We load the required packages:
We also load our custom ggplot2
theme for graphs:
Air pollution data comes from the background measuring stations of the Airparif. Using OpenStreetMap data and the osmdata
package, we map below their location (see the script script_map_paris.R
located in the “inputs/2.functions” folder for the code to reproduce the map). NO\(_{2}\) concentrations are measured at stations PA07, PA12, PA13, PA18; O\(_{3}\) concentrations at PA13, PA18; PM\(_{10}\) at PA18; PM\(_{2.5}\) at PA01H and PA04C. Grey lines represent the road network. The orange line is the orbital ring surrounding Paris. Blue crosses are the locations of air pollution measuring stations.
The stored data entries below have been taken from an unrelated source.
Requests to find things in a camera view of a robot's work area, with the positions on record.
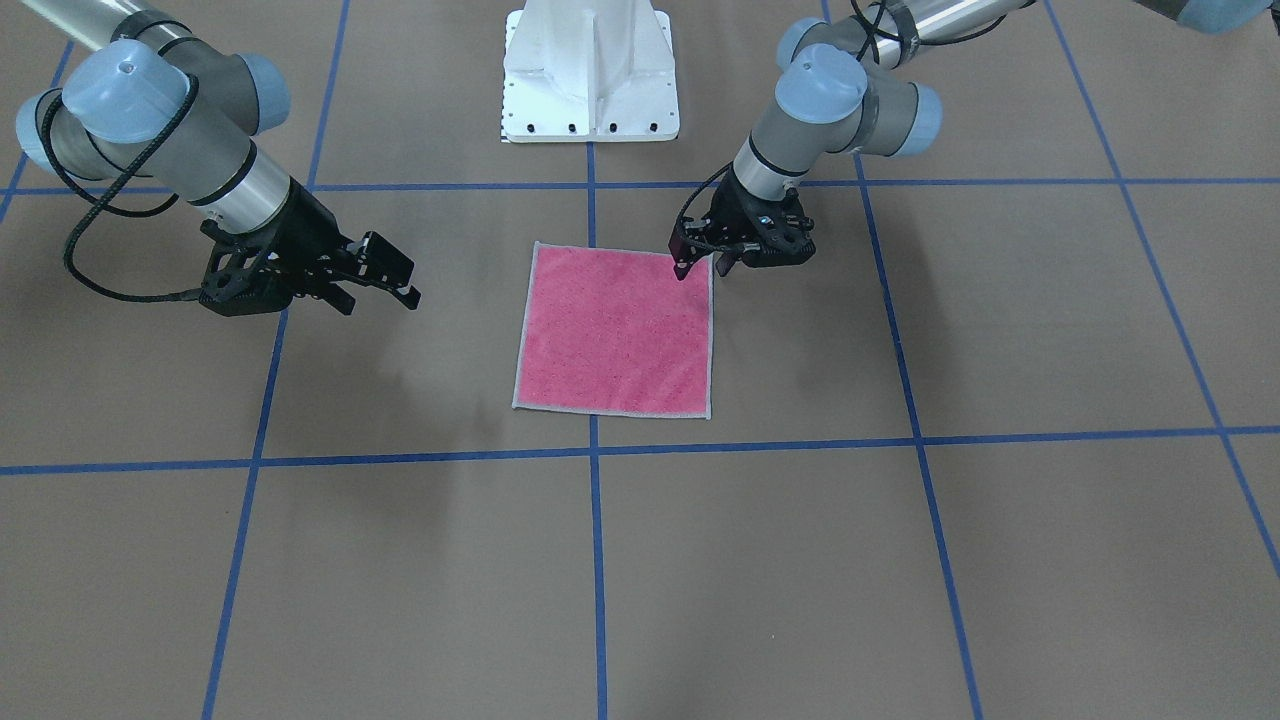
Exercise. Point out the pink and grey towel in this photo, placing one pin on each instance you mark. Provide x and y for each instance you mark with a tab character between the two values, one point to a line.
614	332

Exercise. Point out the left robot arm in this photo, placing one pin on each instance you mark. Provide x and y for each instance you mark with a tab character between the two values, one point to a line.
836	95

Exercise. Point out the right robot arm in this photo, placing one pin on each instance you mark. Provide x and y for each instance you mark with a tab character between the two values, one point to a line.
153	100

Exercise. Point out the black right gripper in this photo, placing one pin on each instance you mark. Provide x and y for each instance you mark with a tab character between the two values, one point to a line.
303	226

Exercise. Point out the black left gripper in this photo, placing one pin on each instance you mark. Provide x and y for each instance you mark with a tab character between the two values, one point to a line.
741	207
We load and clean NO\(_{2}\) data:
# clean no2 data
data_no2 <-
data.table::fread(
here::here(
"inputs", "1.data",
"1.air_pollutants_data",
"20080101_20200901-NO2_auto.csv"
),
check.names = TRUE
) %>%
select(date, heure, PA01H, PA04C, PA06, PA07, PA12, PA13, PA15L, PA18) %>%
# drop first line
slice(-1) %>%
# paste the elements of date together
mutate(date = paste(date, heure, sep = "/")) %>%
# convert to date
mutate(date = lubridate::dmy_h(date)) %>%
select(-heure) %>%
rename_all( ~ tolower(.)) %>%
mutate_at(vars(-date), ~ as.numeric(.)) %>%
filter(date > "2008-01-01 00:00:00" &
date <= "2019-01-01 00:00:00")
# select relevant measuring stations
data_no2 <- data_no2 %>%
select(date, pa07, pa12, pa13, pa18) %>%
rename_at(vars(-date), ~ paste("mean_no2", ., sep = "_"))
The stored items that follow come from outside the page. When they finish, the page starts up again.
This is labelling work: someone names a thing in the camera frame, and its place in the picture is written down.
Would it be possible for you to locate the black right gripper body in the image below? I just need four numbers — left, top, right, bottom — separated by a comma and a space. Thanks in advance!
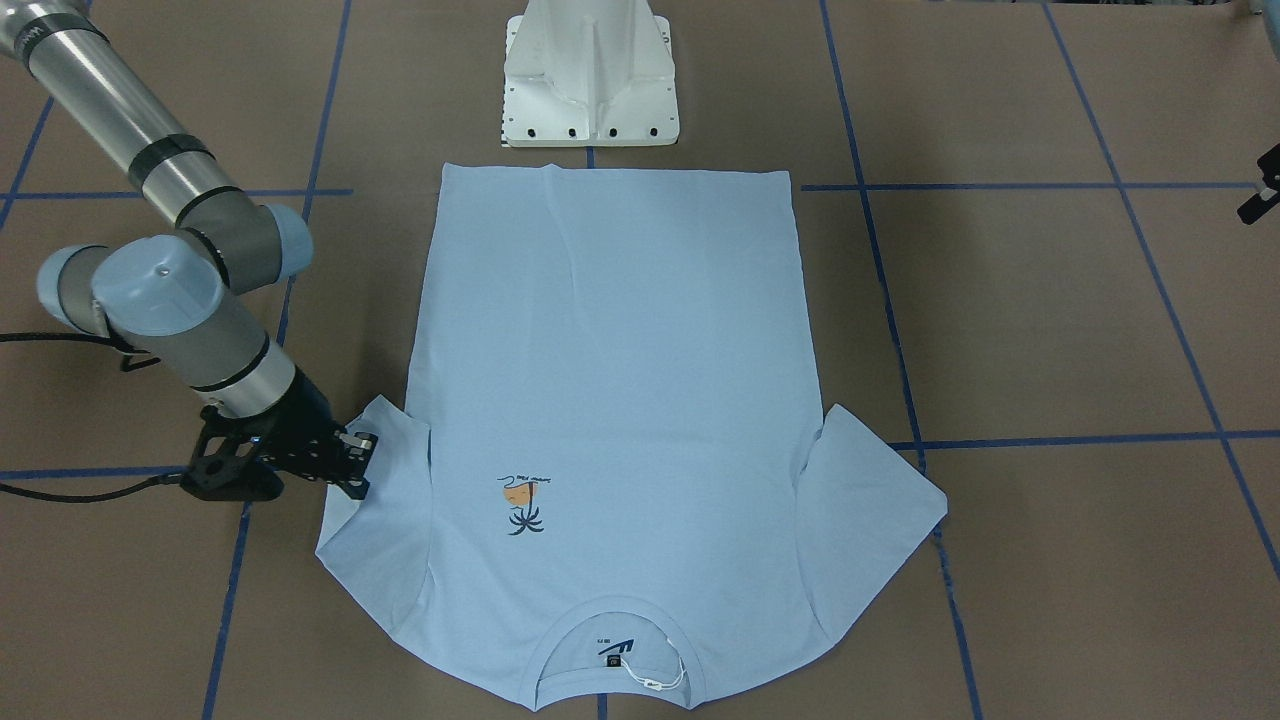
183, 372, 353, 501

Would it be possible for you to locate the light blue t-shirt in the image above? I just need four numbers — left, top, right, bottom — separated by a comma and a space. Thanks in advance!
316, 164, 948, 711

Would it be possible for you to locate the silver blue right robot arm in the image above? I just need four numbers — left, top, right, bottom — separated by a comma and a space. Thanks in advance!
3, 1, 378, 503

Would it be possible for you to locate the white camera mast pedestal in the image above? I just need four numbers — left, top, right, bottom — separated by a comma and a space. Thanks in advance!
500, 1, 681, 149
We load and clean O\(_{3}\) data:
# clean o3 data
data_o3 <-
data.table::fread(
here::here(
"inputs", "1.data",
"1.air_pollutants_data",
"20080101_20200901-O3_auto.csv"
),
check.names = TRUE
) %>%
select(date, heure, PA01H, PA04C, PA06, PA13, PA18) %>%
# drop first line
slice(-1) %>%
# paste the elements of date together
mutate(date = paste(date, heure, sep = "/")) %>%
# convert to date
mutate(date = lubridate::dmy_h(date)) %>%
select(-heure) %>%
rename_all( ~ tolower(.)) %>%
mutate_at(vars(-date), ~ as.numeric(.)) %>%
filter(date > "2008-01-01 00:00:00" &
date <= "2019-01-01 00:00:00")
# select relevant measuring stations
data_o3 <- data_o3 %>%
select(date, pa13, pa18) %>%
rename_at(vars(-date), ~ paste("mean_o3", ., sep = "_"))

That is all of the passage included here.